START Records for the exercise
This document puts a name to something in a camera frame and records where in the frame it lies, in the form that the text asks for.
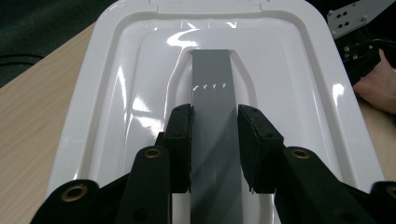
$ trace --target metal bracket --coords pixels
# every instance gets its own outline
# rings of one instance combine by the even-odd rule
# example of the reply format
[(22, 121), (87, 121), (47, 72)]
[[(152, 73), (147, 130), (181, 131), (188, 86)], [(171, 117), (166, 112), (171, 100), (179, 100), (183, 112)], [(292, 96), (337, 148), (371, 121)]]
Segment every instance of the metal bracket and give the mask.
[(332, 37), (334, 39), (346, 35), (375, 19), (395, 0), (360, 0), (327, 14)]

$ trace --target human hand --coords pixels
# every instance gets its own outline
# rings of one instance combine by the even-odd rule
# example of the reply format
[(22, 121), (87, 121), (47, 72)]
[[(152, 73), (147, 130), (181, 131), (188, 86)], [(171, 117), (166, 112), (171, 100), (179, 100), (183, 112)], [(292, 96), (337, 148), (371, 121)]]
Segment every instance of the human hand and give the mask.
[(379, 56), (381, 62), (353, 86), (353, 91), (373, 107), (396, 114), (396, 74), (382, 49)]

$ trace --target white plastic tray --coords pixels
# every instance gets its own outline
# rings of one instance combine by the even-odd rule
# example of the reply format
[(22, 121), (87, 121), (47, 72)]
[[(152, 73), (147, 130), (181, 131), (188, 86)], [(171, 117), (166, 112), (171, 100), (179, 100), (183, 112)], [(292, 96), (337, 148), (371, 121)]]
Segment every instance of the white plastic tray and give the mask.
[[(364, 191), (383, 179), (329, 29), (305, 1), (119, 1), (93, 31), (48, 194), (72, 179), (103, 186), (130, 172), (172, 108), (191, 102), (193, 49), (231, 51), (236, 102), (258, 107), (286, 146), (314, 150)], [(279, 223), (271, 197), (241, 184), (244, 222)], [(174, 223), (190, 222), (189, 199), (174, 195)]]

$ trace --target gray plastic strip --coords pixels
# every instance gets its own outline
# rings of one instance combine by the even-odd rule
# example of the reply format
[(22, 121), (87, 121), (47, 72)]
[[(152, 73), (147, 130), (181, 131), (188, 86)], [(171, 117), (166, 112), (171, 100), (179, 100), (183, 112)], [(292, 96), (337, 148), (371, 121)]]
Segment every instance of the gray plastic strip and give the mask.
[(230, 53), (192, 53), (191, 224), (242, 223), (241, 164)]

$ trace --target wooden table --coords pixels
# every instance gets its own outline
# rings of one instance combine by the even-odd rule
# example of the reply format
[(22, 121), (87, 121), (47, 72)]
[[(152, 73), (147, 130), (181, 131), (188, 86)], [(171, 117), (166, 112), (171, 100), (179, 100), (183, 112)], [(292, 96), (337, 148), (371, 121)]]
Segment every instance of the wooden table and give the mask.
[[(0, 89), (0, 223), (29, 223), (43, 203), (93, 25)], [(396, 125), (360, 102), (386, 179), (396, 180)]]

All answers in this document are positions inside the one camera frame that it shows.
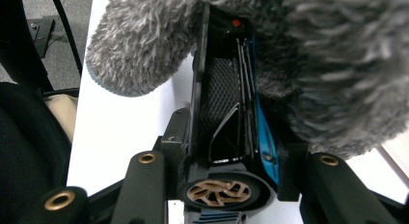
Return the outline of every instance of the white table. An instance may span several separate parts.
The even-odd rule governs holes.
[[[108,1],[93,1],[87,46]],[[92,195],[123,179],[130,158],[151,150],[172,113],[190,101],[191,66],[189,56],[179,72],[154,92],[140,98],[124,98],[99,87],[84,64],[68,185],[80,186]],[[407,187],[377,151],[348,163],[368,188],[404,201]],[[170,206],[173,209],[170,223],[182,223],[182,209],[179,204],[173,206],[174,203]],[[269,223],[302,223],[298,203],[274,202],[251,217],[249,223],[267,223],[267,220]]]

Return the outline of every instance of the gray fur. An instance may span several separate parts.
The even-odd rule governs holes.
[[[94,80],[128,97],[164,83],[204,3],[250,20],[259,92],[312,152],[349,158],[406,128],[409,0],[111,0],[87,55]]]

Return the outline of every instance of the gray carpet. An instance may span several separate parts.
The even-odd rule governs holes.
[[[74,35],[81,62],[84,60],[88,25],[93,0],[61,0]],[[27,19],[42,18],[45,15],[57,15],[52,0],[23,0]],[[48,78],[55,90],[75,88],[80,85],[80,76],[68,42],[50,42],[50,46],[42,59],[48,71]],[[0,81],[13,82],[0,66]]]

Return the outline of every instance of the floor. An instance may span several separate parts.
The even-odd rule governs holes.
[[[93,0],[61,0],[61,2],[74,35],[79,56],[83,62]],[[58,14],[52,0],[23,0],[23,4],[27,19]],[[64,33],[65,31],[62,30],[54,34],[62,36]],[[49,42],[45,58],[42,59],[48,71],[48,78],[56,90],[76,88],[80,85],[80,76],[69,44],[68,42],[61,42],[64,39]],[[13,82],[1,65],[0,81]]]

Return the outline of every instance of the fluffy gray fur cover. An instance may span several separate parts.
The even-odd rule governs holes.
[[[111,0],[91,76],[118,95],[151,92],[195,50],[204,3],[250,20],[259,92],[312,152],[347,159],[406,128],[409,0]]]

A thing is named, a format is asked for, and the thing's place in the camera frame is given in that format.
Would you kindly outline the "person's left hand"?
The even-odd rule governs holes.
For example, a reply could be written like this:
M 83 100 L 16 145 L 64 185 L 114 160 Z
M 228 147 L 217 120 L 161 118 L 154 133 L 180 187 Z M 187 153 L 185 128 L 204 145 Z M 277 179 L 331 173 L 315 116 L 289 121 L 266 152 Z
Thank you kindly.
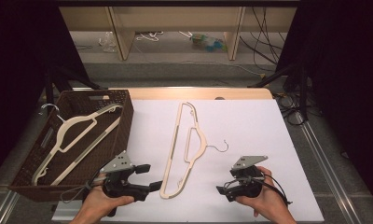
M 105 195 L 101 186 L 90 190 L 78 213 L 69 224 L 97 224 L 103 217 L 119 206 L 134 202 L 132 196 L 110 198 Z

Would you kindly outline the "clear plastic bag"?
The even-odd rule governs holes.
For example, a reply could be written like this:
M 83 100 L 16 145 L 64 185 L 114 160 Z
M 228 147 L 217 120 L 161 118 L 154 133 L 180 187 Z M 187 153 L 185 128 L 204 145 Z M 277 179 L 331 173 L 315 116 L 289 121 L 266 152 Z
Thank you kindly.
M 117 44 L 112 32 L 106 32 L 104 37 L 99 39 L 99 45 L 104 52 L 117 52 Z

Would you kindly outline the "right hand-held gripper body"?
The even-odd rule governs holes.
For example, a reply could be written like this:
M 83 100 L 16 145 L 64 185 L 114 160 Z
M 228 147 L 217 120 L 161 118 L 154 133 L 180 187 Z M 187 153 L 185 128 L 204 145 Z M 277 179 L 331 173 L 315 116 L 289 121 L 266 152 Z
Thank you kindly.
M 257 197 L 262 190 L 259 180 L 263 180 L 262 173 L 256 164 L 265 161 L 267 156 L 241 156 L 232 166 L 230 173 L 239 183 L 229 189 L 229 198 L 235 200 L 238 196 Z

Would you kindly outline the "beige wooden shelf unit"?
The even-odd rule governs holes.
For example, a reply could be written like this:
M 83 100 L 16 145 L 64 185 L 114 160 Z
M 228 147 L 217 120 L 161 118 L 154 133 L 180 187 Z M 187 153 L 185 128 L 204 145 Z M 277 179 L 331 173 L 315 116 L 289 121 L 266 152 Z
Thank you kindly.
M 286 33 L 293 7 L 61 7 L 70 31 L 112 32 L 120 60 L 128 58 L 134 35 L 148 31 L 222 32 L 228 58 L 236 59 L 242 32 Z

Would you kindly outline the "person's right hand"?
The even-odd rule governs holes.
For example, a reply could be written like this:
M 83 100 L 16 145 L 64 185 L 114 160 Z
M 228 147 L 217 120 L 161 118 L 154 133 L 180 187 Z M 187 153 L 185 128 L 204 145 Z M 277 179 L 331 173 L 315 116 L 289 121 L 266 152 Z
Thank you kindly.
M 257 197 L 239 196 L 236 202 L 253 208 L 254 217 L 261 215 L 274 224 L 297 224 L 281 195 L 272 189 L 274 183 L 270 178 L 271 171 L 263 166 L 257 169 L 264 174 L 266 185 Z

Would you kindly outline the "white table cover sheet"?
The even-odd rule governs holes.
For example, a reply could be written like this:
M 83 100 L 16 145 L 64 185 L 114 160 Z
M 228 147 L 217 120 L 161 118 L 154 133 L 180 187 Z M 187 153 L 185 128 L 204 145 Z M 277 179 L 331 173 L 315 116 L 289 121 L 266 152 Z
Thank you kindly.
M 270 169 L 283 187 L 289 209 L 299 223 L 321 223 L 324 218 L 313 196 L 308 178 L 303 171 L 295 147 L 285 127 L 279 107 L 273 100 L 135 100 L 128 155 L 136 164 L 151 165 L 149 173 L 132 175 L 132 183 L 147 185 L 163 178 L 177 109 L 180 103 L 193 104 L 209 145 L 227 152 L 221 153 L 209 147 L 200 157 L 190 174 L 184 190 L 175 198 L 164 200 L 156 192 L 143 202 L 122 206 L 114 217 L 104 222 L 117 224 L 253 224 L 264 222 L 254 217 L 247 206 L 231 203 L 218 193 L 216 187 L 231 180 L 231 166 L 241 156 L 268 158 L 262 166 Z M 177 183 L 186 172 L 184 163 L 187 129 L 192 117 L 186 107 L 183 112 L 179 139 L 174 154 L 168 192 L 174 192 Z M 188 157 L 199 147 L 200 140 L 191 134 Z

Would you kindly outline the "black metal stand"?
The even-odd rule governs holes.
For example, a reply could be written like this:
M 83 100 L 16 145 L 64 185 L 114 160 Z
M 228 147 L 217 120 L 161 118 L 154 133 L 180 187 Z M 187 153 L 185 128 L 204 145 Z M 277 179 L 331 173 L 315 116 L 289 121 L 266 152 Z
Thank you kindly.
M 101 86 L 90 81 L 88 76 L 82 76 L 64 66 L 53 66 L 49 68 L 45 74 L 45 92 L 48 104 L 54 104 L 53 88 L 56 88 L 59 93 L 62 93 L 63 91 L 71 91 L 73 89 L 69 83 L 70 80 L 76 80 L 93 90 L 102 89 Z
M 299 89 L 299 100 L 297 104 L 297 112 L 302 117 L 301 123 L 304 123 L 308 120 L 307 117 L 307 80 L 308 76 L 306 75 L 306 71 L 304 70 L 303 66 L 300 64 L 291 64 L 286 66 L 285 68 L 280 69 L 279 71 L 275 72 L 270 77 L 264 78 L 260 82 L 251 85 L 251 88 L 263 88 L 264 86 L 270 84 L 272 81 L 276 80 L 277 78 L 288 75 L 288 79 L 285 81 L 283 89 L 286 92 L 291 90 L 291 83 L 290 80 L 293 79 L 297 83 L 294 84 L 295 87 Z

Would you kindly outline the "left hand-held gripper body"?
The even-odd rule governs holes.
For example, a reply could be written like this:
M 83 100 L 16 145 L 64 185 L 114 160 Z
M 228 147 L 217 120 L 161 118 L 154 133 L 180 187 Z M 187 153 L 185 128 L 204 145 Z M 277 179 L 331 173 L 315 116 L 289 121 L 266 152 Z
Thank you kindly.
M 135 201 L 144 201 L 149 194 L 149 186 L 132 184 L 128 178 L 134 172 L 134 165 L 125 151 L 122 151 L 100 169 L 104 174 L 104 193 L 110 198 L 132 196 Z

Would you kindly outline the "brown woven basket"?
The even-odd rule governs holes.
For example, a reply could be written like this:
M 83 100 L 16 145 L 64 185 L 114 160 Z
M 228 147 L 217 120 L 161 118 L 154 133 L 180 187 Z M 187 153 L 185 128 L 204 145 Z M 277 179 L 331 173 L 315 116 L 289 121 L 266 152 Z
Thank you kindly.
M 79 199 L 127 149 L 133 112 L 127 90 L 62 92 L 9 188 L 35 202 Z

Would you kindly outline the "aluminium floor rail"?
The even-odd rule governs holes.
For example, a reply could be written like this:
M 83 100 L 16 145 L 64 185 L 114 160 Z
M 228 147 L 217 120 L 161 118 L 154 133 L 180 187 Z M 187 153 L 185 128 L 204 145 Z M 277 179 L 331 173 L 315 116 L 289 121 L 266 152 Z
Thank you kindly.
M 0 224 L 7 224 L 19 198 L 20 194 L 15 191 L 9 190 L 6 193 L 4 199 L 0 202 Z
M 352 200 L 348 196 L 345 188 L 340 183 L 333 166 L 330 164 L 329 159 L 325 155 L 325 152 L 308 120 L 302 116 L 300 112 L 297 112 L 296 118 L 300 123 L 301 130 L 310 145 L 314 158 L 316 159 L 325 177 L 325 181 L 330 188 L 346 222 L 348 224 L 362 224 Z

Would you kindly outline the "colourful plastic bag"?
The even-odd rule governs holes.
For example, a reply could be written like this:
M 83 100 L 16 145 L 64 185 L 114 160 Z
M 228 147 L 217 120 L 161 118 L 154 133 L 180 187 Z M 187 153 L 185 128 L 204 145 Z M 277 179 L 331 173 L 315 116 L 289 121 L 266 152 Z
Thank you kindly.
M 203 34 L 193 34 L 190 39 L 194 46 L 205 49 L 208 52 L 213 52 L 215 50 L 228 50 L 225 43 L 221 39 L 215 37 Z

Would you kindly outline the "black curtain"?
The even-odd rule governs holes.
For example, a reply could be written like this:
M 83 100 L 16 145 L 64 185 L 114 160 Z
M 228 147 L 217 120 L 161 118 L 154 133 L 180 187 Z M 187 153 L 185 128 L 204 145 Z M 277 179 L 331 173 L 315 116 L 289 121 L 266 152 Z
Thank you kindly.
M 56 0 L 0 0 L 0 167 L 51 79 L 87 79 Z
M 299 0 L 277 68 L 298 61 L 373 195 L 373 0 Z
END Records for the exercise
● **Task requirements**
Check every line of the records above for the string "parts". Copy those that hold it.

● **Result**
Return the outline of every instance of the white table. An instance may span several separate parts.
Return the outline of every instance of the gray fur. An instance may span several separate parts.
Return the outline of every instance of the gray carpet. An instance may span several separate parts.
Return the outline of every instance of the floor. An instance may span several separate parts.
Return the outline of every instance of the fluffy gray fur cover. An instance may span several separate parts.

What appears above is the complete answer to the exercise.